TASK OBJECTIVE:
Reply with one number only: the count of lines below that contain the word "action".

[Source records]
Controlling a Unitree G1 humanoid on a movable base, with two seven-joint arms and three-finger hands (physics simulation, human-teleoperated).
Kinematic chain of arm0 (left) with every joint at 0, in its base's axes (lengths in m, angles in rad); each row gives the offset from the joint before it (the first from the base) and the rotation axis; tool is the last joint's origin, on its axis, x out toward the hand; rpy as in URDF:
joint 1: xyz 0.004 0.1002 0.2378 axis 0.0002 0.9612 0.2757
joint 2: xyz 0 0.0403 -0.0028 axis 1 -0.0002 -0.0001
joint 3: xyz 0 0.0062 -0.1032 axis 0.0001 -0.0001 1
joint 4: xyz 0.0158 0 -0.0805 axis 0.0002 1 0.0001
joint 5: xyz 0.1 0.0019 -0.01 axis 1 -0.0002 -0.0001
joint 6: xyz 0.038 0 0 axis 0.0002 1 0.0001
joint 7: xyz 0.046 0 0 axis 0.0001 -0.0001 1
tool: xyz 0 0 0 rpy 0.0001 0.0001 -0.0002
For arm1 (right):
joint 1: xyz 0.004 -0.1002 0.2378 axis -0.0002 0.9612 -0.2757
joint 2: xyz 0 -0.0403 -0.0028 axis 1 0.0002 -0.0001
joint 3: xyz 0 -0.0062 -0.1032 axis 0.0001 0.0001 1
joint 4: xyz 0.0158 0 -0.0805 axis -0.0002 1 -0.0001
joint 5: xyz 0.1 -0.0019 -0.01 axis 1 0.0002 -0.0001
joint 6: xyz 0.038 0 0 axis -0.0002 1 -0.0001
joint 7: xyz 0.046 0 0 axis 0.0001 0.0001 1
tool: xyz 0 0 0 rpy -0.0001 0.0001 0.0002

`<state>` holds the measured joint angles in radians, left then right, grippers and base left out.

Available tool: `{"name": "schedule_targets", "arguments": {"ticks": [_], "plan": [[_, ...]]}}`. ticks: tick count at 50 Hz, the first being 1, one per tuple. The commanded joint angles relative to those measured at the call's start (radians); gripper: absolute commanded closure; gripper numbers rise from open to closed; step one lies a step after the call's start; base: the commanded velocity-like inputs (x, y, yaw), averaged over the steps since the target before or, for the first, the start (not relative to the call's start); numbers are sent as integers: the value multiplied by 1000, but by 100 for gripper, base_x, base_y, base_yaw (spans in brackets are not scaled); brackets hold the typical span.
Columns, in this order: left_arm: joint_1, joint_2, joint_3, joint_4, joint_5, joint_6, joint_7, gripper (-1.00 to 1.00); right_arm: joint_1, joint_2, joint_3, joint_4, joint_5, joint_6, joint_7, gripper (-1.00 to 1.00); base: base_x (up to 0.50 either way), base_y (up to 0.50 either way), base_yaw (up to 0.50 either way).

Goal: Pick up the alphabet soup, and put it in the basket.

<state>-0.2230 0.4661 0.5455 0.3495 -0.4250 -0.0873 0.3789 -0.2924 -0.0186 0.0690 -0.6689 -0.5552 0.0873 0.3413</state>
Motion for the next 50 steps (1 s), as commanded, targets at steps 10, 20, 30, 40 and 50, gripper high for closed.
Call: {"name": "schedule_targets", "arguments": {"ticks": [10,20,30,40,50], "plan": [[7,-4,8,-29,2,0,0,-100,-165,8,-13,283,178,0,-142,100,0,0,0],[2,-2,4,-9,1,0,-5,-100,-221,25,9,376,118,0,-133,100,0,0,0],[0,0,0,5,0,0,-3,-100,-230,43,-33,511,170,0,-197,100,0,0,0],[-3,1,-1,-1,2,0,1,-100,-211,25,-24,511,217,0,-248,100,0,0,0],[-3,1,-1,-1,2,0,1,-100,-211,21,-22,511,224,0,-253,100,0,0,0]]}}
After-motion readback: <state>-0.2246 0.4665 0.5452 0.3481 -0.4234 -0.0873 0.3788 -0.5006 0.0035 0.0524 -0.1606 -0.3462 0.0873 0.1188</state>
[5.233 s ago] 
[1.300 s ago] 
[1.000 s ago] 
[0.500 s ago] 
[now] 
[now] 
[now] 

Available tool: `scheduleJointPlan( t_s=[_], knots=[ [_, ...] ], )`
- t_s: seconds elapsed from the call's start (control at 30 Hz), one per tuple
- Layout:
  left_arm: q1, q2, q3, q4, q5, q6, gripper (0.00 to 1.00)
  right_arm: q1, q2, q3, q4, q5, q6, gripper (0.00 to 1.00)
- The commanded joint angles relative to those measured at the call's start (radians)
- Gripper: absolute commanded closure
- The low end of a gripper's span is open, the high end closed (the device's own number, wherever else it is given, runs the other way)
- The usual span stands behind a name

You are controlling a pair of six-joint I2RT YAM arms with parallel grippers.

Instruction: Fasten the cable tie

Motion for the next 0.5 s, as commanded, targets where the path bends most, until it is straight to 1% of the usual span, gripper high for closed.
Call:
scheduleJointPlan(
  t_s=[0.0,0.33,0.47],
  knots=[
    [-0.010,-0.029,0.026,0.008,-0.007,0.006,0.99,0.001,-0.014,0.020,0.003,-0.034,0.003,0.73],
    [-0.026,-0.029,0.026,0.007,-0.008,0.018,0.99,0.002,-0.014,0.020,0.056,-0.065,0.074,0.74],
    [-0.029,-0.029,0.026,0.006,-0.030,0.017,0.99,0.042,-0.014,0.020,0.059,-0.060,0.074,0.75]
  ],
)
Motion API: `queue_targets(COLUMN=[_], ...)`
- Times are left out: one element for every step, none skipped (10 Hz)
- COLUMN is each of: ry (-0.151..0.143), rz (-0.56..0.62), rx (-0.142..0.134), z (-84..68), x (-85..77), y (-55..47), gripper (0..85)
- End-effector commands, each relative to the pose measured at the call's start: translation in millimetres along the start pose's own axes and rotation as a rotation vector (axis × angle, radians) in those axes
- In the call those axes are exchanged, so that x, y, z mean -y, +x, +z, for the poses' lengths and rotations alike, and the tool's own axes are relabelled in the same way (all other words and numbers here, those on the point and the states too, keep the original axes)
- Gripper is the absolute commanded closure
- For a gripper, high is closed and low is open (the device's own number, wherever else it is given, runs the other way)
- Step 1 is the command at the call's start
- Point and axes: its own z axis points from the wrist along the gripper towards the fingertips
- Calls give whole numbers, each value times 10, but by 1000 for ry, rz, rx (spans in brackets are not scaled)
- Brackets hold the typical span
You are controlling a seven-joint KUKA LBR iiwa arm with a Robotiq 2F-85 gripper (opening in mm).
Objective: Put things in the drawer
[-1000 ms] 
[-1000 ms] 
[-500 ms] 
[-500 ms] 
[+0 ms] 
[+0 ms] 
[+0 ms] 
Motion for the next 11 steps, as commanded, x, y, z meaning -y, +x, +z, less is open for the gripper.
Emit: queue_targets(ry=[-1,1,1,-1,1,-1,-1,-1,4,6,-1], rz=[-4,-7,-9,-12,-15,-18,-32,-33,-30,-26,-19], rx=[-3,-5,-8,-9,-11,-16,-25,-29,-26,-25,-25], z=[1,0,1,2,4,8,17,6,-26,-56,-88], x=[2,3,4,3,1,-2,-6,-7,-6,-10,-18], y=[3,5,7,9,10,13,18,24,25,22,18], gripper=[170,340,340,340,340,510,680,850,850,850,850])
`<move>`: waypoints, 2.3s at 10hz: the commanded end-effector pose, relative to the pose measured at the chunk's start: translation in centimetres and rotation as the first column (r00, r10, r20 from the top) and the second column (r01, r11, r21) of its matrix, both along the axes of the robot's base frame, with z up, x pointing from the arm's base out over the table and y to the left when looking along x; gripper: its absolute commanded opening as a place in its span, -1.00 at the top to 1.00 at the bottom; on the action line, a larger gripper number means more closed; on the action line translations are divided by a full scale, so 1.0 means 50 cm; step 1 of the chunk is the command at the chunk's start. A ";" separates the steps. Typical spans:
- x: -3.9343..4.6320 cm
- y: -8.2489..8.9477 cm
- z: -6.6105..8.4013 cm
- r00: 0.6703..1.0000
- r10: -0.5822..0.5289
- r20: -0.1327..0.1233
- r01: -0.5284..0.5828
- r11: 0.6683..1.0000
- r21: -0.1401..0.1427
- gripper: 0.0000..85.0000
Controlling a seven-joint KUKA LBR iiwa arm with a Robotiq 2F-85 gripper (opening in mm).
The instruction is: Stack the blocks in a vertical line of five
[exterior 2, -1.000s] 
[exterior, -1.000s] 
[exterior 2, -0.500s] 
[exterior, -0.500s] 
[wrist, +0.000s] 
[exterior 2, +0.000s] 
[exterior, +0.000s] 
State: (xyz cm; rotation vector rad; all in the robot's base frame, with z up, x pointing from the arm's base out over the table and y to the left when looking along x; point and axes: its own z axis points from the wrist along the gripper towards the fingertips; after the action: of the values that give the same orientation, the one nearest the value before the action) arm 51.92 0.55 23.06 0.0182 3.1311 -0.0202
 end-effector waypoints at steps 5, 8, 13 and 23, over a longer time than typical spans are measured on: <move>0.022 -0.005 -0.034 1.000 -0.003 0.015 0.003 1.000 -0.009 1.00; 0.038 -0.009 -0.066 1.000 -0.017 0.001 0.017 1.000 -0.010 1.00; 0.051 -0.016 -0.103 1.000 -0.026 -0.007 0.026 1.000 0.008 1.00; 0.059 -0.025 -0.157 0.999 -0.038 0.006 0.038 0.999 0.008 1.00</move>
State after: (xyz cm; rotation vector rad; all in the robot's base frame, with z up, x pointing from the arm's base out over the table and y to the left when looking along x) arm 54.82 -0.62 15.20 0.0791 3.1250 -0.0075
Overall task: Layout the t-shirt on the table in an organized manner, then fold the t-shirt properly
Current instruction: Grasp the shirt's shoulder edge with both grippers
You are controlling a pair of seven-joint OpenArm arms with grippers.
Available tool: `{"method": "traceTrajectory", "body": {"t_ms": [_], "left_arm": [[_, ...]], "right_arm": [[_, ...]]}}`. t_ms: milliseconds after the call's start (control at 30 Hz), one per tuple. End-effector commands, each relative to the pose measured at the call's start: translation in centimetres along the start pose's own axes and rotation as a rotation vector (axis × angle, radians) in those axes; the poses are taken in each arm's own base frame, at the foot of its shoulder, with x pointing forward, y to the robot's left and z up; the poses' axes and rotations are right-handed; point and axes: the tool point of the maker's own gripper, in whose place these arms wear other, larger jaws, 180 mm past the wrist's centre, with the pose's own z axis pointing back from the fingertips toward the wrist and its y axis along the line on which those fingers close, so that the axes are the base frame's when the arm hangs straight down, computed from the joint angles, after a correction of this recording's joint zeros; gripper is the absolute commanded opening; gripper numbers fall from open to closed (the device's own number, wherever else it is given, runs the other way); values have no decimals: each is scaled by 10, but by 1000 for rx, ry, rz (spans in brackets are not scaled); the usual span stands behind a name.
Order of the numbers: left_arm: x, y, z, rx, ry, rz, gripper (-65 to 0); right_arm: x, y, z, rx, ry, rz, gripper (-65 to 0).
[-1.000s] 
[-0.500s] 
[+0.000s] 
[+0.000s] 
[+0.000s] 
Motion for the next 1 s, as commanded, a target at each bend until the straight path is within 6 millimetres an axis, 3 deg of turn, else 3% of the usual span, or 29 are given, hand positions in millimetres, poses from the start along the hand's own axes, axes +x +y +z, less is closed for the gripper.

RESPONSE BOX:
2